Sommer 98
FÜLLE DES WOHLLAUTS
- Das Aurelia-Saxophonquartett bei den Hofkonzerten -
Das Saxophon führt in der sogenannten klassischen Musik eine Randexistenz. Es ist ein Instrument für schöne Stellen, mischt sich aber nicht in den Orchesterklang, sondern überstrahlt ihn mit seiner großen runden goldenen Stimme. Welche nicht nur klanglichen, sondern auch interpretatorischen Möglichkeiten es in der eigenen Familie aus Sopran, Alt, Tenor und Baritonsaxophon entfaltet, zeigte das holländische Aurelia-Saxophonquartett in der Parochialkirche im Rahmen der Hofkonzerte.
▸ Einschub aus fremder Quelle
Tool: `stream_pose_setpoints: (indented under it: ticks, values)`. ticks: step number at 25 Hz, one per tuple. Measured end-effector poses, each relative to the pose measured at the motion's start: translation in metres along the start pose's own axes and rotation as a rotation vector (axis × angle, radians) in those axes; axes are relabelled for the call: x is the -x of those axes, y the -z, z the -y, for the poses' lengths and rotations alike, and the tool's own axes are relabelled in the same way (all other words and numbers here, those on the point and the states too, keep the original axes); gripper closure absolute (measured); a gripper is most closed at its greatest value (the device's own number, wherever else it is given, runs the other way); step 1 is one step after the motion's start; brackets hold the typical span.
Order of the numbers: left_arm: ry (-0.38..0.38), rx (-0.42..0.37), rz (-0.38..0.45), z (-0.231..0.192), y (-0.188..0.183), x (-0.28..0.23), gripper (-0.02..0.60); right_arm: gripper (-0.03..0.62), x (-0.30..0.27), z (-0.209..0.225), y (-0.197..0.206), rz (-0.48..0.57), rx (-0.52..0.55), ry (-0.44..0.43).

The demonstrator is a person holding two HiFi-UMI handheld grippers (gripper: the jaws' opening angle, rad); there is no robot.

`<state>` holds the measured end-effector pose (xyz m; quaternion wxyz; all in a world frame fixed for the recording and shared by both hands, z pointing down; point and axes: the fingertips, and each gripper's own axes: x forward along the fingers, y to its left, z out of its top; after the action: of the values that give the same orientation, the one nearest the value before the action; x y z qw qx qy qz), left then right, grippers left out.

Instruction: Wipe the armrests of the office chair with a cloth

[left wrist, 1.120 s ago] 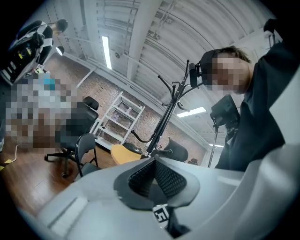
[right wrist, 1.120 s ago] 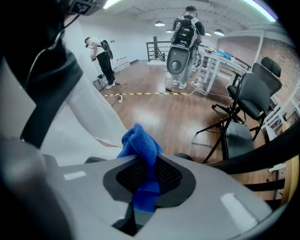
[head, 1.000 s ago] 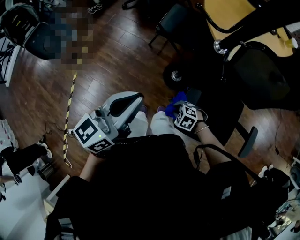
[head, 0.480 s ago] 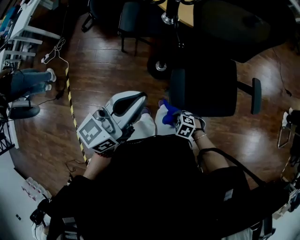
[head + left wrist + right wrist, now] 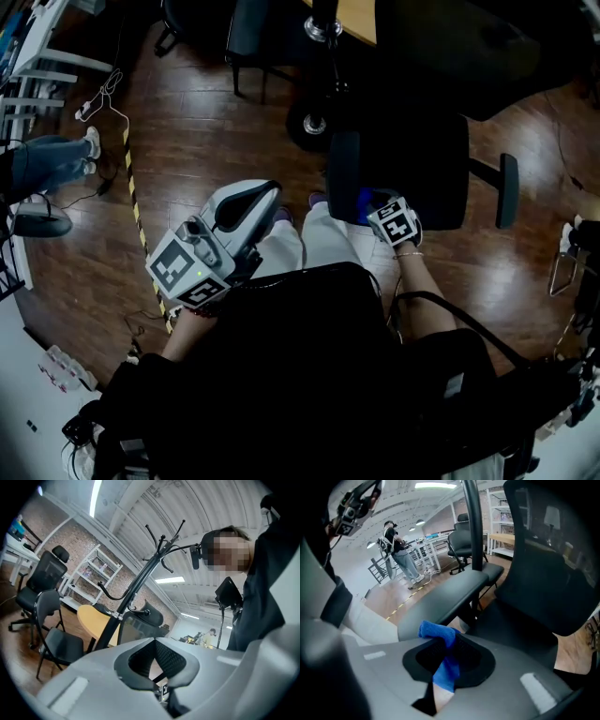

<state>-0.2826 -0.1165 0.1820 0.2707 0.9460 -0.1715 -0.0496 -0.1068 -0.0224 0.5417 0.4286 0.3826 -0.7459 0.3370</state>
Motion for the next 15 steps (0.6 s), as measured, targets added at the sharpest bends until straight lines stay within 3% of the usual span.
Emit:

Mangels eines gereiften zeitgenössischen und kontinuierlichen, dem Streichquartett vergleichbaren klassisch-romantischen Repertoires greifen die mittlerweile nicht mehr ganz seltenen Saxophonquartette gerne auf Bearbeitungen älterer Werke zurück. Die vier Aurelianer begannen ihr Berlin-Debüt am Freitag mit einer ungewöhnlichen Wahl: drei der verzierungsreichen Cembalo-Sonaten des Bach-Zeitgenossen Domenico Scarlatti. Etwas langsamer als im Original gedacht, aber immer in frischem Stakkato und niemals süßlich, gewannen diese Stücke die Morgenfrische barocker Turmmusiken und eine rhythmische Schärfe, die an den klassizistischen Strawinsky erinnerte. Die eigentliche Spezialität der vier Holländer, die seit '82 zusammenspielen, ist die Adaption bedeutender Streichquartette, wobei das Sopransaxophon den Part der ersten Geige übernimmt, das Alt den der zweiten, usw. Bei der Aufführung von Schostakowitschs galligem 7.Streichquartett stand nicht mehr der spektakuläre Klangaustausch, sondern die Auseinandersetzung mit dem Werk im Zentrum des Interesses. Mit Meckern und Klagen stellten die gebogenen Messingröhren den Grimm des unglücklichen Russen greller und direkter dar als Saiteninstrumente das können.
Indem es klassische Formen wie Toccata und Passacaglia moderneren mit freierer Tonalität und erweiterter Tonbildung gegenüberstellte, versuchte John Buckleys dem Aurelia-Quartett gewidmete Saxophonquartett von 1996, die nichtvorhandene Repertoiregeschichte nachzuliefern - aber bis die vier Saxophone ein selbstverständliches Medium universeller Musik sind, wird das Aurelia-Quarett wohl noch länger so gute Überzeugungsarbeit leisten müssen, wie an diesem Abend.